How to Structure a Day on GLP-1
The 3-meals-a-day pattern doesn't really fit. A better template:
- Front-load protein early. Appetite is highest in the morning before doses peak. Get 30–40g of protein in by 10am.
- 4–5 small "checkpoints" instead of meals. Three bites here, half a bowl there. Aim for 20–30g protein at each.
- Hydrate between, not during. Drinking with meals crowds out food. Sip water 30 minutes before and after.
- Keep emergency protein on hand. A shake, jerky, a hard-boiled egg — for the days you forget to eat until 3pm.
The Most Common GLP-1 Diet Mistakes
From watching hundreds of GLP-1 users in the HealthyOne app, the same patterns show up again and again:
- Skipping meals because you're not hungry. No appetite isn't permission to eat 600 calories — that's how you lose 40% muscle.
- Drinking your calories. A 200-calorie iced coffee with no protein is a wasted slot.

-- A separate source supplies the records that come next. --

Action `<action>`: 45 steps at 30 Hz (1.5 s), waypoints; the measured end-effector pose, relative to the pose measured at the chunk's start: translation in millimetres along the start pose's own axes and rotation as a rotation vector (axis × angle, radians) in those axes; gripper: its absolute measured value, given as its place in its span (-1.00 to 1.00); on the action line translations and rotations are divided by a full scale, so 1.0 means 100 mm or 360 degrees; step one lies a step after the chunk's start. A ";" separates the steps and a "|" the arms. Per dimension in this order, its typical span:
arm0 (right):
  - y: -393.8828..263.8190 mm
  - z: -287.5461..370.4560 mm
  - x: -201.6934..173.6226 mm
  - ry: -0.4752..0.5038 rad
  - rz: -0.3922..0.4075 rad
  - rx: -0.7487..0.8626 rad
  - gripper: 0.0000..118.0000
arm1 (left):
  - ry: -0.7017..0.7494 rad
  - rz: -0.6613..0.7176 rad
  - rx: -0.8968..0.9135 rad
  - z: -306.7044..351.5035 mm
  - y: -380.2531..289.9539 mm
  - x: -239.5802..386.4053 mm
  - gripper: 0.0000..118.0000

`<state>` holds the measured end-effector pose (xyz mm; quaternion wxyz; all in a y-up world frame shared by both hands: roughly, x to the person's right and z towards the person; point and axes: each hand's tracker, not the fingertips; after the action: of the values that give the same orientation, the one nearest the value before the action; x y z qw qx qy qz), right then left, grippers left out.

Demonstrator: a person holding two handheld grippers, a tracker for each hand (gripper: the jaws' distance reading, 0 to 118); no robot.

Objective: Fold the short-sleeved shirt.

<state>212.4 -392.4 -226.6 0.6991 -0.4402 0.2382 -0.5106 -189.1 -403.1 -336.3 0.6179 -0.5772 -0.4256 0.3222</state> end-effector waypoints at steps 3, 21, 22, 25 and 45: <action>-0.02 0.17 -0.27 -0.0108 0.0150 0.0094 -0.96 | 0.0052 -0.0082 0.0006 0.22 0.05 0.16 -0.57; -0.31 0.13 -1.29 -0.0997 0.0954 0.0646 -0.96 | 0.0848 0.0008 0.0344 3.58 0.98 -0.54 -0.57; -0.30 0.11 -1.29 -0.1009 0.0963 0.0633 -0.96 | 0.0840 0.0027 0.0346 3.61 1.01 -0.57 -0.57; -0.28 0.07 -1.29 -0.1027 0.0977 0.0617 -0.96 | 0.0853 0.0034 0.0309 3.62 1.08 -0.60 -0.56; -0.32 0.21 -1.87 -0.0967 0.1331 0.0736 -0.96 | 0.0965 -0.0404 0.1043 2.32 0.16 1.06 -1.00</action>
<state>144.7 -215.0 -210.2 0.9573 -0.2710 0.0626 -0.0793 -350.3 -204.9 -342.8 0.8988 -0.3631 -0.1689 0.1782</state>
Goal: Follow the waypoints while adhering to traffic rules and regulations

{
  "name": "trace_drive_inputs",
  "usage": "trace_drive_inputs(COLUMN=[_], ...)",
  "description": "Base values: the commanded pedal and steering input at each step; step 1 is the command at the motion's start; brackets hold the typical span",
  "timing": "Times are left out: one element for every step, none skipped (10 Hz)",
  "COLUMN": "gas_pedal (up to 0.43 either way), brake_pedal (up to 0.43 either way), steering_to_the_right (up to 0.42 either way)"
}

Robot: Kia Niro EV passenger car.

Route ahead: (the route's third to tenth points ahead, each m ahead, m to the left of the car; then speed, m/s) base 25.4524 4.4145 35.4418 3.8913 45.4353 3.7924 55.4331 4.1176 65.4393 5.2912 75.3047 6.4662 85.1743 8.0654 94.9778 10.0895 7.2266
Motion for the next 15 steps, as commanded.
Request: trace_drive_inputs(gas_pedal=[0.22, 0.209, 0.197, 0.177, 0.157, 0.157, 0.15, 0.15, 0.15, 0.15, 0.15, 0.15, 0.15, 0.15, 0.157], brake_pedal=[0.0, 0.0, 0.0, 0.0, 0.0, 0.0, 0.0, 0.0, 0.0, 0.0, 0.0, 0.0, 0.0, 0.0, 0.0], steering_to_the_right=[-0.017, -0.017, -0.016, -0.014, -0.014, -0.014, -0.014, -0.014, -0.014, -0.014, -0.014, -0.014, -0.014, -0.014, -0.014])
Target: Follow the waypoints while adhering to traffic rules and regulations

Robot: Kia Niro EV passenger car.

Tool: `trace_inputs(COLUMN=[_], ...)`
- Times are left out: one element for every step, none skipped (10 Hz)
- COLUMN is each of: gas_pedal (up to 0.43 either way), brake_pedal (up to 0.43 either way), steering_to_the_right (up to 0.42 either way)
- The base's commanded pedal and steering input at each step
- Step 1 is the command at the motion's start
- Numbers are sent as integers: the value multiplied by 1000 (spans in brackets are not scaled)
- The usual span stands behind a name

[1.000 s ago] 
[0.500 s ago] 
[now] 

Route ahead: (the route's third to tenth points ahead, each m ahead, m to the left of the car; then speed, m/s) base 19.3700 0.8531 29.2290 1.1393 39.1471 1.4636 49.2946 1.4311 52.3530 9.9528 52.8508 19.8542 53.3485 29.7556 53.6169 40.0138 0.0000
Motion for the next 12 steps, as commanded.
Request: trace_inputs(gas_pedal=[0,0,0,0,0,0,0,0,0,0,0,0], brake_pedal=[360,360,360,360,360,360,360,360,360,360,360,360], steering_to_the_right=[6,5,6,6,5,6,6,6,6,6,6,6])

- Treating "less food" as "less effort." Planning actually goes up on a GLP-1, not down.
- Ignoring micronutrients. Rapid weight loss exposes deficiencies in magnesium, B12, iron, and vitamin D.
- Not adjusting at dose increases. The diet that worked at 0.5mg won't work at 1.0mg without recalibrating.
How HealthyOne Fits Into a GLP-1 Diet
Most nutrition apps were built for the "eat less" problem. HealthyOne was built for the "eat the right things in tiny portions" problem — exactly the GLP-1 problem.
The protein-first dashboard puts your daily protein number at the top of the screen, not buried under calories. Photo, voice, text, or barcode logging takes about 10 seconds per meal. The app tracks 50+ nutrients, so you can see when your magnesium or B12 is dropping. The fasting tracker handles the long natural fasting windows GLP-1 users fall into, Apple Health and Google Health Connect sync your weight and body composition, and the Power Score rewards you for hitting protein and nutrient targets even on low-calorie days — the opposite of how MyFitnessPal scolds you for "under-eating."
The Bottom Line
The GLP-1 diet in 2026 has nothing to do with willpower or restriction. The drug handles that. Your job is to take the small amount of food you can actually eat and make it count: protein first, hydration second, fiber third, and nutrients tracked so you don't bleed out micronutrients while the scale drops.
Get those four things right and you'll lose fat, keep muscle, feel better than you did at the start, and hold the weight when you eventually taper. Get them wrong and you'll be the GLP-1 horror story — skinny, weak, deficient, and gaining it all back the second you stop the drug.